Fact-checking information from large language models can decrease headline discernment
Matthew R. DeVerna, Harry Yaojun Yan, Kai-Cheng Yang, Filippo Menczer
TL;DR
This paper investigates how fact-checking information from a large language model (ChatGPT-3.5) influences belief and sharing of political headlines. In a preregistered randomized experiment with belief and sharing arms and four conditions (including human fact checks), the AI-generated checks were accurate for many false headlines but did not improve discernment or sharing of true headlines, and could even degrade accuracy when the AI mislabels true headlines or is unsure about others. In contrast, human-generated fact checks significantly improved both belief and sharing discernment, highlighting potential harms and limitations of deploying AI-only fact-checking at scale. The findings emphasize the need for careful design and policy considerations to mitigate unintended AI-driven effects on information quality in digital ecosystems.
Abstract
Fact checking can be an effective strategy against misinformation, but its implementation at scale is impeded by the overwhelming volume of information online. Recent artificial intelligence (AI) language models have shown impressive ability in fact-checking tasks, but how humans interact with fact-checking information provided by these models is unclear. Here, we investigate the impact of fact-checking information generated by a popular large language model (LLM) on belief in, and sharing intent of, political news headlines in a preregistered randomized control experiment.
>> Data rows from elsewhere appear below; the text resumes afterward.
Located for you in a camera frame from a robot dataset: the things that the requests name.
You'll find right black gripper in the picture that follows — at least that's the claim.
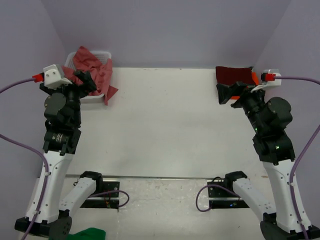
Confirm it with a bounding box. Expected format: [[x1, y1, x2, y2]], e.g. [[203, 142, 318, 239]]
[[216, 80, 271, 133]]

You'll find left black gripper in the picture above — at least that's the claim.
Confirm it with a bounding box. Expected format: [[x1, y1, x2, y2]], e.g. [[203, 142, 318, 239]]
[[41, 69, 97, 125]]

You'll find pink t shirt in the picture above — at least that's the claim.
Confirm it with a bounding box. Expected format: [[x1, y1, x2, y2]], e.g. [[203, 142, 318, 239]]
[[62, 46, 118, 106]]

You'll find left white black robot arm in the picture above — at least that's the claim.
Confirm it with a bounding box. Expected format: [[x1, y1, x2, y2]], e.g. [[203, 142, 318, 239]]
[[14, 65, 104, 240]]

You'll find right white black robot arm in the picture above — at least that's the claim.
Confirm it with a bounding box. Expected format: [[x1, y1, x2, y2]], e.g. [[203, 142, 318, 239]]
[[216, 79, 320, 240]]

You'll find folded dark red shirt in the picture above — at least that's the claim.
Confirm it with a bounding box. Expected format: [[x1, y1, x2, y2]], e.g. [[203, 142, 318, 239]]
[[215, 66, 255, 86]]

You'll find folded orange shirt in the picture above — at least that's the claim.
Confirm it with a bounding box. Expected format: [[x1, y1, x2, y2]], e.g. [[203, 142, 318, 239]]
[[231, 71, 260, 100]]

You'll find white plastic basket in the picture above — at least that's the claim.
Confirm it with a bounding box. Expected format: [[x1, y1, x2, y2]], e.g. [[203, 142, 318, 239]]
[[64, 50, 112, 104]]

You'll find green cloth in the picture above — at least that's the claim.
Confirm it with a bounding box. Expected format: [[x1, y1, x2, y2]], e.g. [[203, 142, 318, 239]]
[[66, 227, 106, 240]]

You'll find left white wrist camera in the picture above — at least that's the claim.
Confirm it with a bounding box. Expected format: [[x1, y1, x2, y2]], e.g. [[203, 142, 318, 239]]
[[43, 64, 72, 90]]

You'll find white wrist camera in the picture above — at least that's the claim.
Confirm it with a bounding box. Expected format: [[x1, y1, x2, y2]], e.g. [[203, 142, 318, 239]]
[[43, 64, 72, 90], [250, 69, 282, 93]]

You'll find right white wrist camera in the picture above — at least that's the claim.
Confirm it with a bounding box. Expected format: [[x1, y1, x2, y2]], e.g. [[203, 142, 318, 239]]
[[250, 69, 282, 93]]

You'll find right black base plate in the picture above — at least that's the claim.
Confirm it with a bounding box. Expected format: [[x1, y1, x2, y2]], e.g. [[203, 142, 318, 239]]
[[207, 186, 249, 210]]

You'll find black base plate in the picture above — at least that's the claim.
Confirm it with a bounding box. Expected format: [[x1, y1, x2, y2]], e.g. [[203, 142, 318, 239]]
[[79, 177, 120, 209], [207, 186, 249, 210]]

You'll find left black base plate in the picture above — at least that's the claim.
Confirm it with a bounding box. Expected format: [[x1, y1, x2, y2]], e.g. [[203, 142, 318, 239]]
[[79, 177, 120, 209]]
Although the LLM accurately identifies most false headlines (90%), we find that this information does not significantly improve participants' ability to discern headline accuracy or share accurate news. In contrast, viewing human-generated fact checks enhances discernment in both cases. Subsequent analysis reveals that the AI fact-checker is harmful in specific cases: it decreases beliefs in true headlines that it mislabels as false and increases beliefs in false headlines that it is unsure about. On the positive side, AI fact-checking information increases the sharing intent for correctly labeled true headlines. When participants are given the option to view LLM fact checks and choose to do so, they are significantly more likely to share both true and false news but only more likely to believe false headlines. Our findings highlight an important source of potential harm stemming from AI applications and underscore the critical need for policies to prevent or mitigate such unintended consequences.